[Records from a dataset]

- - -

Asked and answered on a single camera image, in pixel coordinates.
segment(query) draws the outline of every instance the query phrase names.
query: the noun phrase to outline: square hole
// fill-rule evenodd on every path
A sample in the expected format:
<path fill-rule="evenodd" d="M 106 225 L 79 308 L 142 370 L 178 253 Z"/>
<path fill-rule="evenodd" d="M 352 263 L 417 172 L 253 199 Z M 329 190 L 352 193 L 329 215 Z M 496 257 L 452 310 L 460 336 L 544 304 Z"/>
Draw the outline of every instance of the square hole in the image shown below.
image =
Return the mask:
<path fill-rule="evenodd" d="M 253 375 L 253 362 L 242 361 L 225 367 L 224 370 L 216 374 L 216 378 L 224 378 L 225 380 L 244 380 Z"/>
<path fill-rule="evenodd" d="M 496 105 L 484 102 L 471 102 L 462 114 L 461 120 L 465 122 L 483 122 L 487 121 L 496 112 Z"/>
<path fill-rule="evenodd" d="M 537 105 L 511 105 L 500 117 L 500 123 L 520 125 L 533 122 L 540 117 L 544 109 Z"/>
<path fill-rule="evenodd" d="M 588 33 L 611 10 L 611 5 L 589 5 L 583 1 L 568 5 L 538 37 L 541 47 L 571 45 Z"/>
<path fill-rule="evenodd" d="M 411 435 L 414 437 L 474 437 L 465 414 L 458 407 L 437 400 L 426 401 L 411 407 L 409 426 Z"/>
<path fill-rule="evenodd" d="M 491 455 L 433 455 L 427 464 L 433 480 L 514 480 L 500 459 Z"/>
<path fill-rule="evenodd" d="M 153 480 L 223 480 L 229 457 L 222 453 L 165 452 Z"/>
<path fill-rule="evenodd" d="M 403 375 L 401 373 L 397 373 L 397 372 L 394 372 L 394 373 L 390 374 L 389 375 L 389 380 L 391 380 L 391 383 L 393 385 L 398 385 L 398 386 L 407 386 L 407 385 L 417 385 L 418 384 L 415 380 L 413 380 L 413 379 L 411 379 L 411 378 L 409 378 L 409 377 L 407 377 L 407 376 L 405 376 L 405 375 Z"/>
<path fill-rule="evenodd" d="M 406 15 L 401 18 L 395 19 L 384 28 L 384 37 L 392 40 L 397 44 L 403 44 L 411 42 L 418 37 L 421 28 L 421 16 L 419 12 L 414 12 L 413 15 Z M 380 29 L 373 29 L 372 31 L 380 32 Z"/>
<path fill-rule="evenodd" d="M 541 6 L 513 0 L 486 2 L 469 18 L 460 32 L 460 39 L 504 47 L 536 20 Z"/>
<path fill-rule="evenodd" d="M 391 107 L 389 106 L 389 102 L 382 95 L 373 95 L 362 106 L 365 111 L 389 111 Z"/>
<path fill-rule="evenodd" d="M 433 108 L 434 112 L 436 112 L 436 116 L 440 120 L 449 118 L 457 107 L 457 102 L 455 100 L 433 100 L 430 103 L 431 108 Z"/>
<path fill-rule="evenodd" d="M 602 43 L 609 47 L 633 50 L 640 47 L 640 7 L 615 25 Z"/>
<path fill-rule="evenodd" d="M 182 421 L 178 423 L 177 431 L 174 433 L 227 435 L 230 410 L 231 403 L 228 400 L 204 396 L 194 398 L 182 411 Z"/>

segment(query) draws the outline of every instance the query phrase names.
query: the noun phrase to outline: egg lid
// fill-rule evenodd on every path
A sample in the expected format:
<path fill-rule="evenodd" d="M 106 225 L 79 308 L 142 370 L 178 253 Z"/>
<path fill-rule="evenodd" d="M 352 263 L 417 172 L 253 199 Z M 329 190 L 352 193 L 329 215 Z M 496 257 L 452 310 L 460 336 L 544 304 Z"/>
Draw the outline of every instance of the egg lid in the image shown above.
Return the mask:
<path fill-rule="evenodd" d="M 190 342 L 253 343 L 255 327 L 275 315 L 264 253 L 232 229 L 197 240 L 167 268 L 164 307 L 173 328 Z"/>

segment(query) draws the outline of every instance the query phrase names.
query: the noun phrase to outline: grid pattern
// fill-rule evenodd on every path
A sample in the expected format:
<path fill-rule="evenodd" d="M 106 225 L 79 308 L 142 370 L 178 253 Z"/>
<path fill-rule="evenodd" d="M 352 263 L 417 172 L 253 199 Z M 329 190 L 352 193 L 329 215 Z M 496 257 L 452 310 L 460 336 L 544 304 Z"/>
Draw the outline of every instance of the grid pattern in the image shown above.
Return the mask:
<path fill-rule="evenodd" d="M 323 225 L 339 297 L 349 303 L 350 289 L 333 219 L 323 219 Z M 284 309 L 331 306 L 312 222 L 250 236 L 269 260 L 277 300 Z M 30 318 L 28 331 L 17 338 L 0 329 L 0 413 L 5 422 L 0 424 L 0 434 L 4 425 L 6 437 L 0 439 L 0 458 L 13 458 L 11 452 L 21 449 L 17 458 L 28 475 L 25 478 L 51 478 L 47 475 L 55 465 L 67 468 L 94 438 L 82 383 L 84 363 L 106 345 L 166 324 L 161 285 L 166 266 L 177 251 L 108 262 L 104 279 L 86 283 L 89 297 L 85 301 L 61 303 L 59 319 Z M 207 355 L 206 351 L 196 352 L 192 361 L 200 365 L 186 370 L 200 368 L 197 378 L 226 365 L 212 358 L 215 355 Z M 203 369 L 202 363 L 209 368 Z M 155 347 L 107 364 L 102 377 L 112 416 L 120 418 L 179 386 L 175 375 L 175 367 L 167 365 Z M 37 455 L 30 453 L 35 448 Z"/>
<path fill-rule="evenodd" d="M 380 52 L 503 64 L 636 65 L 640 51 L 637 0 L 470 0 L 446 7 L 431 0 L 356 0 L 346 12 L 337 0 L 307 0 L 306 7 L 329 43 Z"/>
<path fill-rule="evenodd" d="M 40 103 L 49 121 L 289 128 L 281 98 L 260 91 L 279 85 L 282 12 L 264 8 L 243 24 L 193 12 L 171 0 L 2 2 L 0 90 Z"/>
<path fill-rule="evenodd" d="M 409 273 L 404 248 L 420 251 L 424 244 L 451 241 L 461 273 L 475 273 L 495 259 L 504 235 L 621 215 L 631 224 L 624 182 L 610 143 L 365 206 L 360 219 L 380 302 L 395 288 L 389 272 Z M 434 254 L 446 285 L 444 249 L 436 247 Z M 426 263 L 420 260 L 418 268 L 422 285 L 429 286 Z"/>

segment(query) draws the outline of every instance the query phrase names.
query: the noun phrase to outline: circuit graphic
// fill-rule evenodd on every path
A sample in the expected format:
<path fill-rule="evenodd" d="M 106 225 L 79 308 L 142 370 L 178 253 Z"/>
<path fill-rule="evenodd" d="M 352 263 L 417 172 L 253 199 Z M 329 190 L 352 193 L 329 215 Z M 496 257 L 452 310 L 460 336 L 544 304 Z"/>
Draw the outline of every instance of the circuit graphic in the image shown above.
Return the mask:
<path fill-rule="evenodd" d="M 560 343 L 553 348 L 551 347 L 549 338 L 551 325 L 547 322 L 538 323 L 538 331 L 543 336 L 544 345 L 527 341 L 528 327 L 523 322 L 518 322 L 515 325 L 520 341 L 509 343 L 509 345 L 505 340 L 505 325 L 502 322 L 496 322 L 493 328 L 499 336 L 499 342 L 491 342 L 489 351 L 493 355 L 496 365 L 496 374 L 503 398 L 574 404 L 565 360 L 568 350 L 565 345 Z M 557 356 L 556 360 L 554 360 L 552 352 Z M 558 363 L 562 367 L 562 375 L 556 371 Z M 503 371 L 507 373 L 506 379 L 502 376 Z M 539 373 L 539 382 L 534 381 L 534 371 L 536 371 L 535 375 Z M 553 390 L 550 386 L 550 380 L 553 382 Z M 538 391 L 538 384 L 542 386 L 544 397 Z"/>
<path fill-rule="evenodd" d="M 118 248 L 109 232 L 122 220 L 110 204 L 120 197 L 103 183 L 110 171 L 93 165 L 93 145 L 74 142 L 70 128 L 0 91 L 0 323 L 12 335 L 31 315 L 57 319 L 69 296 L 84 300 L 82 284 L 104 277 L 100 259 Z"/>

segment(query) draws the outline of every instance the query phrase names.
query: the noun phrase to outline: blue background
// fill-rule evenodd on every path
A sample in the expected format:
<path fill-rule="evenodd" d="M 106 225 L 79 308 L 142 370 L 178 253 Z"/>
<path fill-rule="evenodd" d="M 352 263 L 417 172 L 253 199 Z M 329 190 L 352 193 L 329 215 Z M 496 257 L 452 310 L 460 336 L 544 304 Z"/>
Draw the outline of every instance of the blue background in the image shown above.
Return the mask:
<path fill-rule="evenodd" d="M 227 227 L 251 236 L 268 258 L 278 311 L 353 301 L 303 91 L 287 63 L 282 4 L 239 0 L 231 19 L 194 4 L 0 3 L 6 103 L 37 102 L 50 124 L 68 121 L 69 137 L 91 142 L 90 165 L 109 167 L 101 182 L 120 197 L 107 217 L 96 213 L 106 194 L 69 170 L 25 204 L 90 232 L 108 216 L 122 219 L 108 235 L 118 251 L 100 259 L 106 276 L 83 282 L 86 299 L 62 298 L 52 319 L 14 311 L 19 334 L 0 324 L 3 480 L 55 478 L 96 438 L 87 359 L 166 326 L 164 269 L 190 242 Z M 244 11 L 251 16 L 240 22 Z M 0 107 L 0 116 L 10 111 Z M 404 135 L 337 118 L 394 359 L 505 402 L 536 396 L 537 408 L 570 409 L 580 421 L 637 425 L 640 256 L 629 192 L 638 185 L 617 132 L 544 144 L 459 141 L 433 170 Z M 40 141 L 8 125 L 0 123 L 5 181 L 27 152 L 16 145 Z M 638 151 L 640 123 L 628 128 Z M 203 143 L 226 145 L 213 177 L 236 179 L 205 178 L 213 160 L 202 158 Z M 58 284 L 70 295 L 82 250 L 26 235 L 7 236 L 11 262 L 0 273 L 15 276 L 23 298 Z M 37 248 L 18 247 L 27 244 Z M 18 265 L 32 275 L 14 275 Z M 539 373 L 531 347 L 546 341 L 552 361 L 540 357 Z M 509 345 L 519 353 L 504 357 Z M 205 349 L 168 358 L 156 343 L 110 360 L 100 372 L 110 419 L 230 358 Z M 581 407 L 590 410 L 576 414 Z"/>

- - -

Work order | Across the records, how many lines contain "shown"? Only the number should be given.

Response area | 5